Sure. I think those are all excellent questions and you’re right you know. Depending on the TKI trial, whether you get an aflibercept or anti-VEGF screening or you get it four to six weeks prior, and then you’d get it a month after you dose with TKI, so it is variable between trials.

So I think this Phase 1 is a learning opportunity for us. Once we get full data set, we’ll be able to see where we want to load these patients; whether it’s screening, whether a month after, things like that will be relevant as we take the program forward. Because I agree with you, I think we need to control these patients and give TKI some time to kick in and so that they don’t get worse over time.

But here you know unlike other studies, there was no aflibercept given a month after TKIs. So we are actually, being in effect post dosing at two or three or four months, which is actually directly a result of the TKI, not a result of anti-VEGF given a month after TKI. So that’s why it’s important to look at the data in detail and not just cost trial, compare top line durability percentages as I said, because the patient population is very different among the trials as well as the treatment regimen.

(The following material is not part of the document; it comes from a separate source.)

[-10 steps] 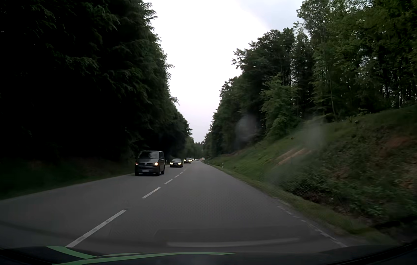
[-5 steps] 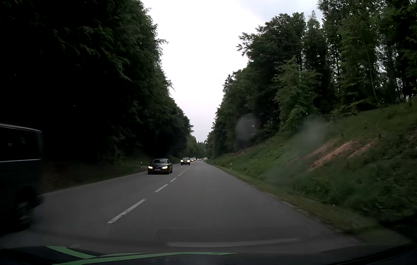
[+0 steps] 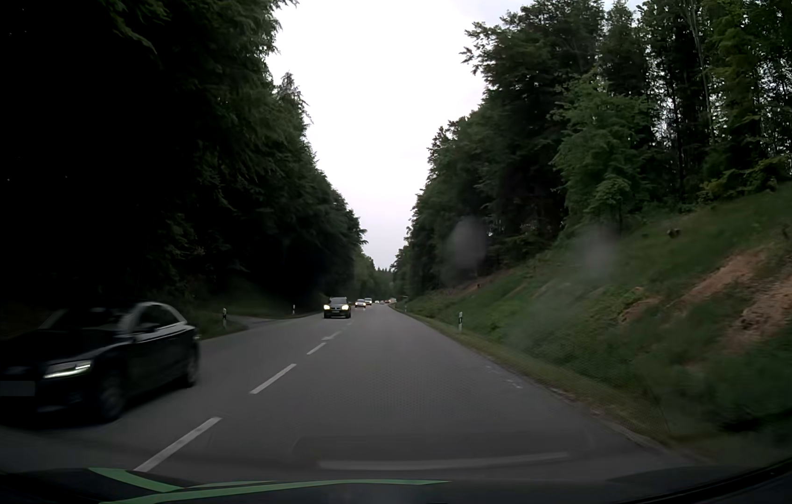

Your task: Follow the waypoints while adhering to traffic rules and regulations

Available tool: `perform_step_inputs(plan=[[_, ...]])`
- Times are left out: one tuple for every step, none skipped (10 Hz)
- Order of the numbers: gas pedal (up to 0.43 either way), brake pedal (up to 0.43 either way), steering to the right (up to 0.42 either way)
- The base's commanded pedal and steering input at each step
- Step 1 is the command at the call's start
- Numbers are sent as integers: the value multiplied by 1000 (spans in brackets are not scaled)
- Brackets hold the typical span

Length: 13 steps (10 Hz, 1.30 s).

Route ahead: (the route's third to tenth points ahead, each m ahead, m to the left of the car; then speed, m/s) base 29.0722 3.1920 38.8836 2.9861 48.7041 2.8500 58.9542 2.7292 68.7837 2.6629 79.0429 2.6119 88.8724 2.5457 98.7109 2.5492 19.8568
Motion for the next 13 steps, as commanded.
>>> perform_step_inputs(plan=[[130, 0, 0], [130, 0, 0], [130, 0, -1], [138, 0, 0], [138, 0, 0], [138, 0, -1], [138, 0, -1], [138, 0, -1], [138, 0, -1], [138, 0, -1], [138, 0, -1], [138, 0, -1], [138, 0, -1]])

And then the question about high dose, I mean obviously that’s a very detailed conversation for a later time. But I think again as I said, with anti-VEGF injections, putting a little bit more may give you a little bit longer half-life, but you are seeing incremental benefits a week or two weeks at a time. You’re not seeing a benefit that’s lasting six months. So I think it’s always good to have new agents, but I think a new mechanism of action designed for sustained delivery is clearly exciting.

Mayank Mamtani

Thank you, that’s very helpful. And maybe for you Tom, in terms of follow-up, as part of the trial protocol, maybe I missed that. Was there any patients lost in in follow-up or did you catch all of them, and if there was any, any of those protocol observations, what could have been the reason for that? Can you just clarify that?

Tom Ciulla

Sure in terms of follow-up, we have we have data in all the patients who enrolled in the parent study, in the three month parent study. And then those patients as George mentioned initially were offered the opportunity to participate in the Extension Study and we haven’t had any of those patients who actually chose to participate in the Extension Study and showed up for their month four visit. So far not sure if there were subsequent visits or tell us that they are not going to show up for their subsequent visits.

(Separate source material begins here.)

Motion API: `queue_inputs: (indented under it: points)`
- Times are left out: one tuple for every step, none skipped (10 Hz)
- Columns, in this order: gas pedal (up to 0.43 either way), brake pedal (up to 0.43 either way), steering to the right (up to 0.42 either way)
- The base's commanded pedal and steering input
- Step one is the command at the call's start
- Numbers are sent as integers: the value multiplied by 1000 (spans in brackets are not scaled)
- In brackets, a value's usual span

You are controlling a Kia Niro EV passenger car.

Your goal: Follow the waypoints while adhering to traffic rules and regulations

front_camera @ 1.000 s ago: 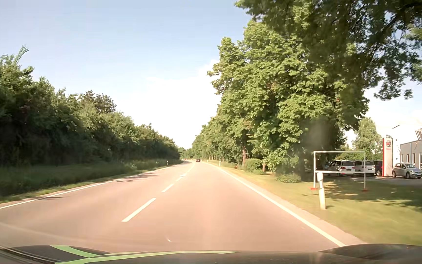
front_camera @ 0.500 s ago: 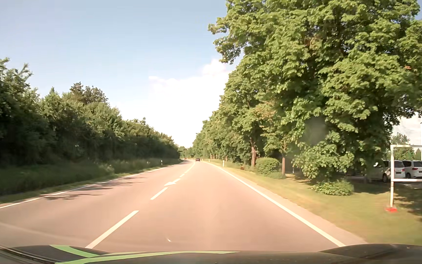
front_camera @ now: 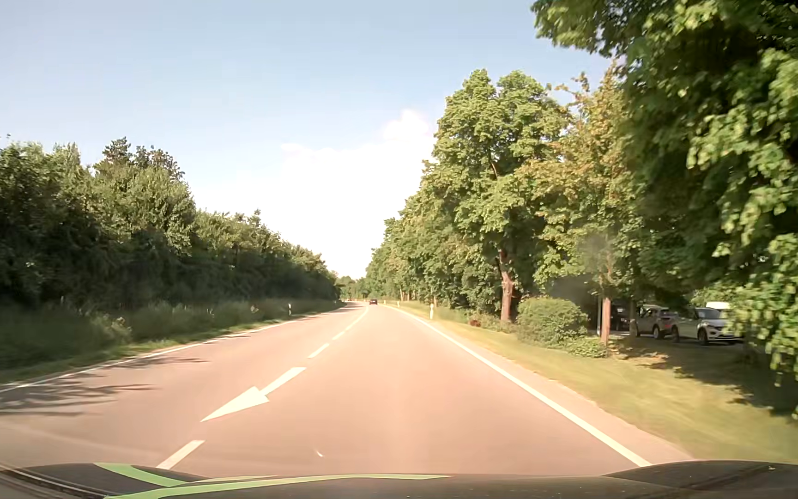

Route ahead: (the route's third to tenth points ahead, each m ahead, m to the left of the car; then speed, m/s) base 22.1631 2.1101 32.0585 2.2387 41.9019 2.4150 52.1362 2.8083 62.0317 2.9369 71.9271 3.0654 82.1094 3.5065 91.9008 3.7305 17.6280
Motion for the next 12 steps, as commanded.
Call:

I believe you can if you look at the swim lane plots, you’ll see that there are still patients who have showed up a month forward and we’re still following them, but so far we haven’t had any patients show up for their first Extension Study visit and then indicate that they are dropping out.

Mayank Mamtani

Yeah, thanks for taking my questions and congrats again.

Operator

Thank you. As there appear to be no further questions in queue, I will hand it back to Mr. Lasezkay for any final comments.

George Lasezkay

Thanks. Thank you for your time and attention this morning. I’d especially like to thank Dr. Khanani for joining us on the call today. I think we had a great discussion.

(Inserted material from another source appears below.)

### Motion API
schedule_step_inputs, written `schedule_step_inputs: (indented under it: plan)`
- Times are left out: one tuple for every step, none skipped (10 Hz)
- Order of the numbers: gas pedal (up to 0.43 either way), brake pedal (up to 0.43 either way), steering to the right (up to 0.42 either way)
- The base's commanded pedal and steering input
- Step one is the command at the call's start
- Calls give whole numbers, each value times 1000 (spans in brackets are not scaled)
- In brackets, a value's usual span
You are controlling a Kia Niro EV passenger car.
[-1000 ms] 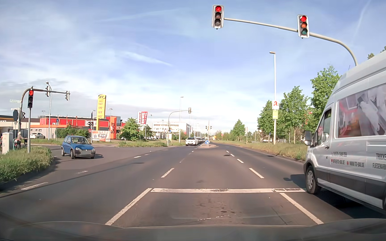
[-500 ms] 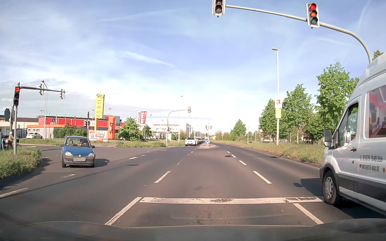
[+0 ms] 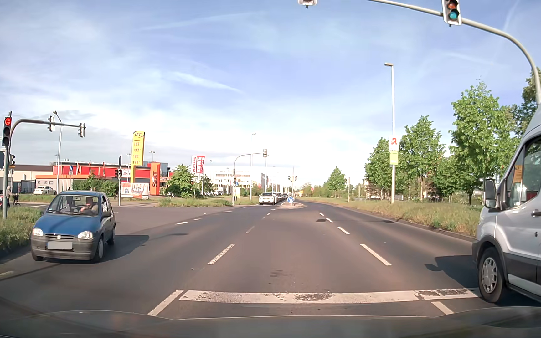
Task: Follow the waypoints while adhering to traffic rules and regulations
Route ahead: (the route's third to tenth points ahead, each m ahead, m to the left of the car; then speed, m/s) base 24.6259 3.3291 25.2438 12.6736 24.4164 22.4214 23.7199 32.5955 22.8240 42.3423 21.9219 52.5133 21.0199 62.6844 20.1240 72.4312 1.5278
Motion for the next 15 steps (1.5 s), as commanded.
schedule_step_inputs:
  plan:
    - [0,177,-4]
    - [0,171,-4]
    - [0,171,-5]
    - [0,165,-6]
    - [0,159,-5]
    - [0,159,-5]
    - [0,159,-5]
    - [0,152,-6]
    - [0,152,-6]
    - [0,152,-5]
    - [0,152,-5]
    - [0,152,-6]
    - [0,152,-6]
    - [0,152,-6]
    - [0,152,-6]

I want to note that we have – Clearside has an active investment conference schedule coming up starting with the Stifel Health Care Conference next week. We also look forward to participating in the BTIG Ophthalmology Day, The Piper Sandler Health Care Conference and Cantor Medical and Aesthetic Dermatology & Ophthalmology and MedTech conference.

We appreciate your continued interest in Clearside and we look forward to updating you on our progress in the future. Operator, you may now disconnect.

Operator

Thank you, ladies and gentlemen. This does conclude today’s conference call. You may disconnect your lines at this time and have a wonderful day and we thank you for your participation.